> [Exercise]:
Search the data below for "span"; list each line that holds it.

> [Given information]:
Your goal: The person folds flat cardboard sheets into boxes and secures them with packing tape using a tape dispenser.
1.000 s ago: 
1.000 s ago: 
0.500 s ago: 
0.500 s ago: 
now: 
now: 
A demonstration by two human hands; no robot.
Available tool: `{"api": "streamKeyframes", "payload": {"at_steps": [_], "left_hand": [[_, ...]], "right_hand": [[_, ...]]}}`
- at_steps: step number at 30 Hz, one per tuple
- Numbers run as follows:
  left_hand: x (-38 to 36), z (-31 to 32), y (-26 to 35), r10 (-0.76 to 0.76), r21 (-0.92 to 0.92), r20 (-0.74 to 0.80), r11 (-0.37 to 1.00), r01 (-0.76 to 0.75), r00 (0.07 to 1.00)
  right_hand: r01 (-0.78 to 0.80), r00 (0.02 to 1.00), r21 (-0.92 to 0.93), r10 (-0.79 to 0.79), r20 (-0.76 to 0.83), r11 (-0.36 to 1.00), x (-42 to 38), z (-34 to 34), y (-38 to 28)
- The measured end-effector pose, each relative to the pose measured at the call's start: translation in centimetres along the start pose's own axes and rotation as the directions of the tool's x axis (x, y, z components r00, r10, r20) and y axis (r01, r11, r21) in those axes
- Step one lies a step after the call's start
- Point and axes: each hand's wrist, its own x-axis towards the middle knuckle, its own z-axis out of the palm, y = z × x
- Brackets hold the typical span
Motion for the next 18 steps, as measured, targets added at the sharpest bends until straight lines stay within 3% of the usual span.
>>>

> [Answer section]:
- Brackets hold the typical span
Motion for the next 18 steps, as measured, targets added at the sharpest bends until straight lines stay within 3% of the usual span.

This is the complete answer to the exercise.